Maddison Grey and her daughter Remy – of of many children born at Kilmore District Health last year. Ms Grey said the outstanding care of midwives at Kilmore District Health factored into her decision to give birth in Kilmore.

By Colin McGillivray

MITCHELL Shire is in the midst of a COVID-19 baby boom, with figures showing a spike in births across the region during the past year.

In an eight-day span earlier this month, 25 babies were born across the shire, adding to the 21 per cent increase in births in the 2020-21 financial year.

Wallan saw the largest number of births with 273, while Kilmore welcomed 135 new babies – an increase of about 34 per cent. Overall, 706 babies were born in the shire.

Mitchell Shire Council data also noted the number of children and parents accessing maternal and child health centres was at a record high, with a five per cent increase in the number of children under the age of seven in the past year.

Enrolments across sessional kindergarten services in Mitchell Shire rose 32 per cent between 2019 and 2021.

Kilmore District Health chief executive David Naughton said an increase in the region’s birth rate was to be expected as the shire’s population continued to grow.

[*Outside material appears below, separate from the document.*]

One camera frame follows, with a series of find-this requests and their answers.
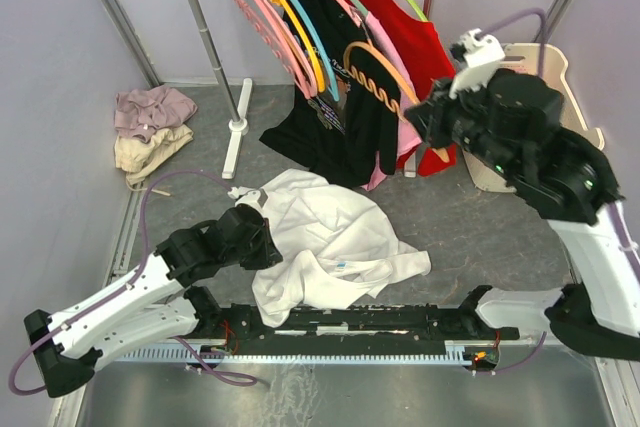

He said birthing numbers at Kilmore District Health had remained stable and the region was well placed to handle an increase in births.

“There might be an increase in the birth rate, but the number of people birthing here has been about the same,” he said.

“You could be living in this catchment and go to a private service to have a baby or one of the big private hospitals in Melbourne – you might go to the Northern Hospital or the Royal Women’s Hospital.

“From our perspective we’re managing quite well with the number of births planned for Kilmore.

“With an increasing population you would naturally expect to have an increasing number of people who are birthing age and are wanting to have babies.”

Mr Naughton said where women gave birth was also dependent on their level of risk.

“We only deliver low-risk, planned deliveries here, so if you’ve got a higher risk rating then you’ll automatically go to somewhere else but you’ll come back to live here,” he said.

“We have somewhere between 220 and 250 women who would like to birth here each year. About a third of the people who would like to come end up going somewhere else because of the level of risk.

“What’s important with having a baby is that you have it in a safe, planned, organised way.

“Women like to have babies here because it is a really nice place, but if there is any level of risk it’s better that they go to a place where there is a 24-hours-a-day, seven-days-a-week service.”

Mitchell Shire Mayor Rhonda Sanderson said council advocacy teams were working hard to ensure the municipality had the facilities to meet future demand as the population grew.

In March, council opened the Wallan East Children’ Centre, which has the capacity to accommodate about 200 children.

Work is also underway on a Wandong Kindergarten and Maternal Child Health expansion, and Kilmore’s Marie Williams Kindergarten is set to be transformed into the Kilmore Family and Children’s Centre, an integrated facility to accommodate the population growth and the introduction of funded three-year-old kindergarten in 2022.

“It’s great to see so many people choosing to raise their families here in Mitchell,” Cr Sanderson said.

“Our maternal and child health service is first class and we’re delighted to be able to deliver this free service to families at what can be both an exciting and overwhelming time in their lives.

“Planning and managing population growth is challenging, but it is also very rewarding when you see facilities like those we have plans for here in Mitchell come to fruition.”